Wir bauen genervte Hände, die aber selbst soviel Krach machen in ihrer Gereiztheit, dass sie selbst wieder schon wieder nerven. Das Gespräch dazu beginnt zaghafter als mit den Kindern, bei denen meist ein "Wettstrecken" beginnt. Die Großen sind anfangs zurückhaltender, vorsichtiger, distanziert, ironisch. Dabei hat auch jeder Erwachsene etwas, das ihn zur Weißglut bringt. Im Tagebuch, das parallel geführt wird, werden die Situationen dann gezeichnet.
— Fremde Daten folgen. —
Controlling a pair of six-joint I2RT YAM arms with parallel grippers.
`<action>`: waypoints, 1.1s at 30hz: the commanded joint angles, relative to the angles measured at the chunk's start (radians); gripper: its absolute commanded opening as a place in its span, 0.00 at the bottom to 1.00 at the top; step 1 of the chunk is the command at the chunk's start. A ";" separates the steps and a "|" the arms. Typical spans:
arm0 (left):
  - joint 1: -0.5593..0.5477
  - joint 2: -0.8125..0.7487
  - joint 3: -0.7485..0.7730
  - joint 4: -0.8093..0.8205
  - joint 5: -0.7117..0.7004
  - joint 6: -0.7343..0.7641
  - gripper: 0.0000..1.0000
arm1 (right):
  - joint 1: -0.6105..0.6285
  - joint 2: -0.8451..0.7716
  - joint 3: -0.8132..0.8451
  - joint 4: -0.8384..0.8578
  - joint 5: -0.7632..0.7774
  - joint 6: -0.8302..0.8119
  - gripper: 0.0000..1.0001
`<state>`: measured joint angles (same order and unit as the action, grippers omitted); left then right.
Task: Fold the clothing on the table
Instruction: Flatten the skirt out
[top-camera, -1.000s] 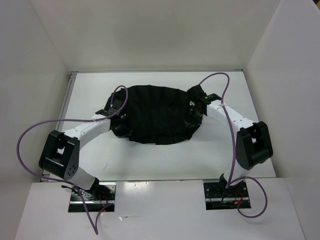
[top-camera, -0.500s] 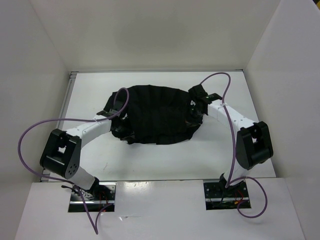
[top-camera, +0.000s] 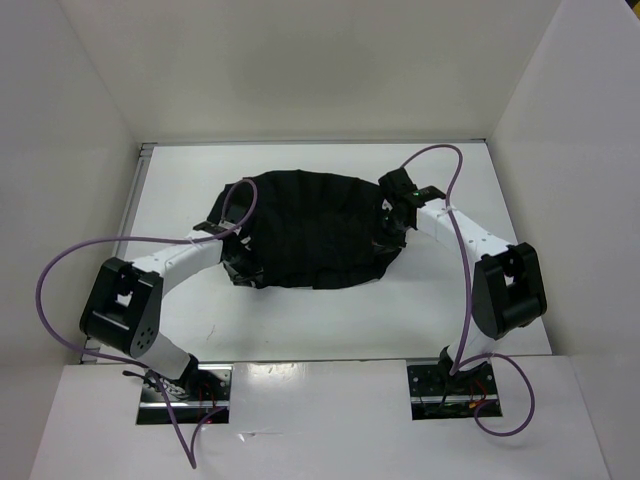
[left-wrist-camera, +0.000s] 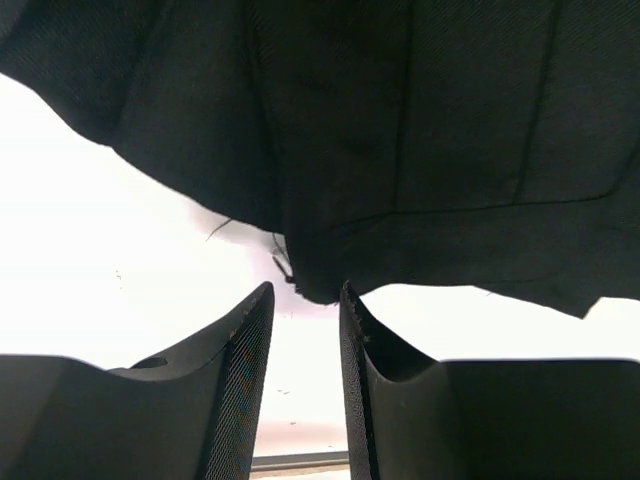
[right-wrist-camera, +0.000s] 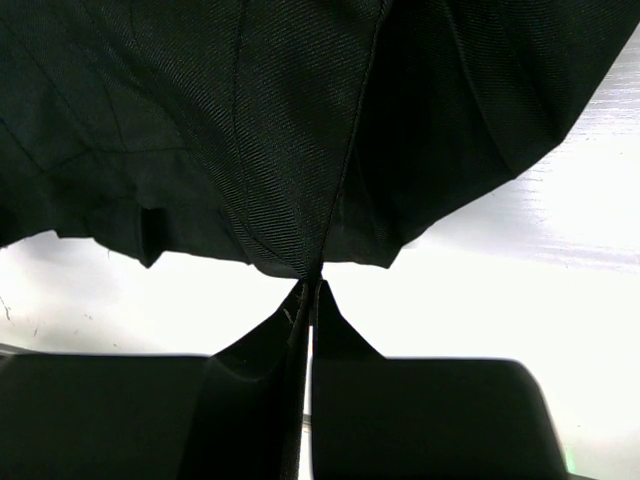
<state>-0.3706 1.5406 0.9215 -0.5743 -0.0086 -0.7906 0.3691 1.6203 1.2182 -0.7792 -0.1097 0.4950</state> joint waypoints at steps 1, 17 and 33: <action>-0.004 -0.028 -0.033 0.005 0.007 -0.016 0.40 | -0.009 0.001 0.052 -0.009 -0.007 -0.018 0.00; -0.013 0.096 -0.042 0.128 -0.002 0.002 0.30 | -0.018 0.010 0.061 -0.019 -0.007 -0.027 0.00; -0.022 -0.112 0.216 -0.009 0.024 0.086 0.00 | -0.045 -0.056 0.154 -0.046 -0.018 -0.056 0.00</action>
<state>-0.3878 1.5318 1.0092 -0.5678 0.0055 -0.7525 0.3454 1.6291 1.2793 -0.8040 -0.1211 0.4698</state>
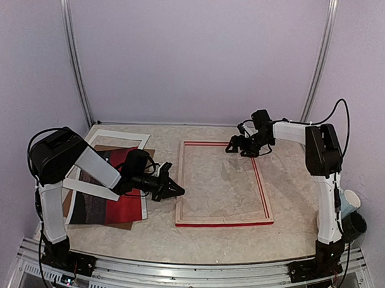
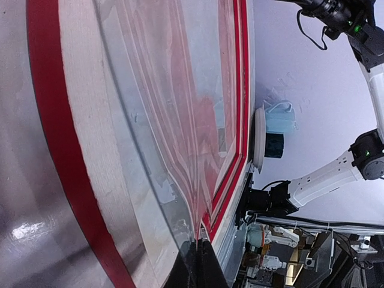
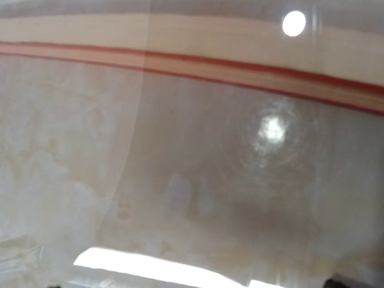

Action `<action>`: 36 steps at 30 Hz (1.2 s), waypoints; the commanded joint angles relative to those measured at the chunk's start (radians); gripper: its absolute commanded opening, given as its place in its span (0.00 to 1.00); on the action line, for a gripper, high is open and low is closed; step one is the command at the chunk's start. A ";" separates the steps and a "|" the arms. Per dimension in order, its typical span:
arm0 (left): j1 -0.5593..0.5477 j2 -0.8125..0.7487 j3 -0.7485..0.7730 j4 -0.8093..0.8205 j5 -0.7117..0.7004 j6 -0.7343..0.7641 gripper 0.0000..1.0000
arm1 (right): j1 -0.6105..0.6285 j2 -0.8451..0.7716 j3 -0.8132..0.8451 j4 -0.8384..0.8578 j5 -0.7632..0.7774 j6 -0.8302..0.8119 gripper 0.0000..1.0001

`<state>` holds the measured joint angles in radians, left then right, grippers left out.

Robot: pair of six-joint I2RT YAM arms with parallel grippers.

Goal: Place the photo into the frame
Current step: Pick up the glass panel.

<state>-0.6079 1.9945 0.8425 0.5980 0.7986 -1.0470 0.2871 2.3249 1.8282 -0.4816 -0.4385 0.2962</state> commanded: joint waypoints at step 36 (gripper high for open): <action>0.052 0.050 -0.010 0.204 0.020 -0.100 0.00 | -0.083 -0.389 -0.624 0.228 -0.601 0.111 0.77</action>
<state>-0.5713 2.0296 0.8421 0.7483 0.8165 -1.1458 0.2062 2.0445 1.2736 -0.2985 -0.9882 0.3912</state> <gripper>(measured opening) 0.011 0.801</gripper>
Das erste Werkzeug, mit dem wir die 10 Finger machen, ist die Laubsäge. Wir haben Schablonen dabei. Man kann sie abwandeln, verdicken, verdünnen, aber unsere Hände sind schön, sie werden übernommen. Mit Geduld, Detailliebe, Perfektionismus und Geschick entstehen nun Stück für Stück die kleinen Maschinen. Eine Nockenwelle wie bei einer Spieluhr gibt den einzelnen Fingern den Impuls, zu klopfen. Man kann eine Reihenfolge programmieren. Die Maschinen werden alle sehr verschieden, werden immer genauer gestaltet. Die Klasse arbeitet ruhig, vertieft und mit Vergnügen, ohne die getriebene Eile der Kinder. Das Tagebuch führen wir parallel zum Bauen, zeichnen unsere Hände, kleben Bilder ein von Handzeichen, ein Fingeralphabet, und ein Bild von Martin Riches' "Thinking flute machine" als Beispiel einer künstlerischen Klangmaschine (Videostill, vorher gemeinsam angesehen). Manche Hände werden mit langen farbigen Nägeln versehen, mit Ringen geschmückt, manche surreal gefärbt, Männer- und Frauenhände klopfen, alle scheinen letztlich doch ihre eigenen zu meinen, ihre eigene Ungeduld im Angesicht von roten Ampeln, verlorenen Schlüsseln, geleerten Konten, übereifrigen Eltern auf Spielplätzen…
Die abschließende Vorstellungsrunde ist auch sehr unterhaltsam, jeder gibt seine Geschichte für alle anderen mit Liebe zum Besten. Für uns war es eine spannende und entspannte Woche.